▸ **WHAT YOU HAVE TO DO**
Write out all the entries word for word and omit any pictures.

▸ **ENTRIES SUPPLIED**
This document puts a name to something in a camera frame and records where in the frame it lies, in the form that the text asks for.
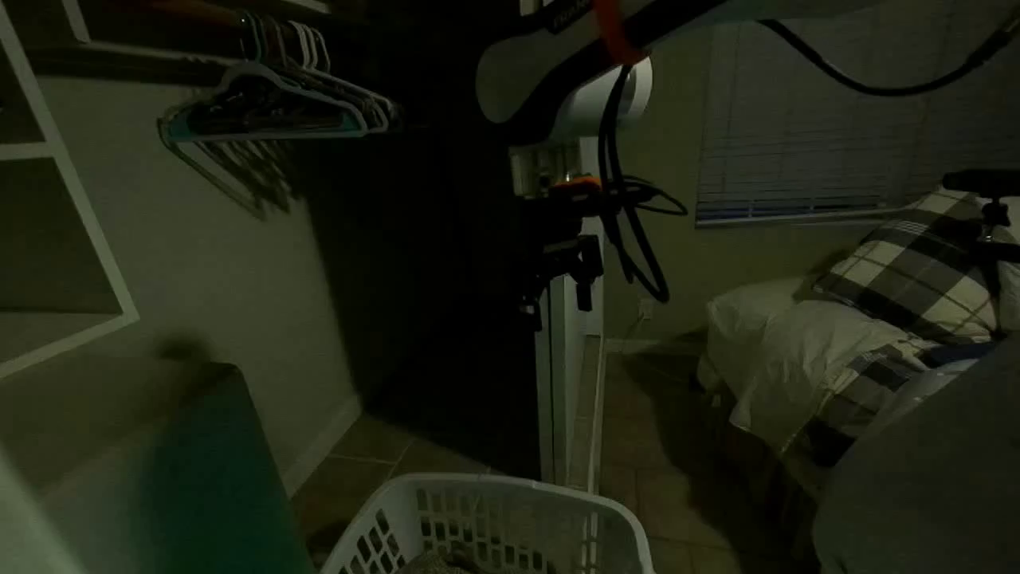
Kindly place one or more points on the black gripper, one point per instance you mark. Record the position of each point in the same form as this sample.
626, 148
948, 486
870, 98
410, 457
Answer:
575, 256

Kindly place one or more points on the window blinds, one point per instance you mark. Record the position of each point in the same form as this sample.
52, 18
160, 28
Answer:
806, 139

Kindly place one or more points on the teal plastic hanger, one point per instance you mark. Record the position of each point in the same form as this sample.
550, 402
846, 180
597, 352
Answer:
265, 128

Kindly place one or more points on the closet hanging rod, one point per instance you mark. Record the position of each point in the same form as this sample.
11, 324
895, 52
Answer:
160, 64

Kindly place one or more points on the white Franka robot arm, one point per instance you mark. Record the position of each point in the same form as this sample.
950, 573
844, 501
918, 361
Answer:
606, 99

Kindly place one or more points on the plaid pillow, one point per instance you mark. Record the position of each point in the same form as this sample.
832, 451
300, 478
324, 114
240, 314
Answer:
912, 271

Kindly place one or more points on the white closet door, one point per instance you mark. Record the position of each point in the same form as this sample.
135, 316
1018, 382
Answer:
567, 392

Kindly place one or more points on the crumpled clothes pile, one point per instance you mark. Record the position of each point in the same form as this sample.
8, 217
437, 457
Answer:
458, 563

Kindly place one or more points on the plaid blanket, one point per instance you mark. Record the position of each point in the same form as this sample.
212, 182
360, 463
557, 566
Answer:
861, 392

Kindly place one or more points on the low cabinet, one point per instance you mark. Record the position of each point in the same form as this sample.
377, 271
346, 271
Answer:
181, 490

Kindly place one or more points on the bed with white sheet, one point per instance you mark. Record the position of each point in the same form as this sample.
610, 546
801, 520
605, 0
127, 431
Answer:
743, 426

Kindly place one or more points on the white plastic laundry basket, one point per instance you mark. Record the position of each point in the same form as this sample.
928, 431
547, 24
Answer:
498, 513

▸ **FINISHED TASK**
This document puts a name to something in a camera frame and records where in the frame it lies, in the form that the text asks for.
Kindly place one or more points on the black gripper, one point per instance you mark. Record the position of each point in the same form as this sample.
626, 148
948, 486
870, 98
410, 457
Answer:
575, 256

Kindly place one or more points on the window blinds, one point per instance you mark. Record the position of each point in the same form as this sample.
52, 18
160, 28
Answer:
806, 139

Kindly place one or more points on the teal plastic hanger, one point per instance you mark. Record the position of each point in the same form as this sample.
550, 402
846, 180
597, 352
Answer:
265, 128

Kindly place one or more points on the closet hanging rod, one point per instance you mark. Record the position of each point in the same form as this sample.
11, 324
895, 52
Answer:
160, 64

Kindly place one or more points on the white Franka robot arm, one point per instance you mark. Record the position of each point in the same form as this sample.
950, 573
844, 501
918, 361
Answer:
606, 99

Kindly place one or more points on the plaid pillow, one point per instance you mark. Record the position of each point in the same form as this sample.
832, 451
300, 478
324, 114
240, 314
Answer:
912, 271

Kindly place one or more points on the white closet door, one point per instance you mark. Record the position of each point in the same form as this sample.
135, 316
1018, 382
Answer:
567, 392

Kindly place one or more points on the crumpled clothes pile, one point per instance you mark. Record the position of each point in the same form as this sample.
8, 217
437, 457
Answer:
458, 563

Kindly place one or more points on the plaid blanket, one point per instance you mark. Record the position of each point in the same form as this sample.
212, 182
360, 463
557, 566
Answer:
861, 392

Kindly place one or more points on the low cabinet, one point per instance you mark. Record the position of each point in the same form as this sample.
377, 271
346, 271
Answer:
181, 490

Kindly place one or more points on the bed with white sheet, one point per instance you mark. Record the position of each point in the same form as this sample.
610, 546
801, 520
605, 0
127, 431
Answer:
743, 426

Kindly place one or more points on the white plastic laundry basket, one point per instance you mark. Record the position of each point in the same form as this sample.
928, 431
547, 24
Answer:
498, 513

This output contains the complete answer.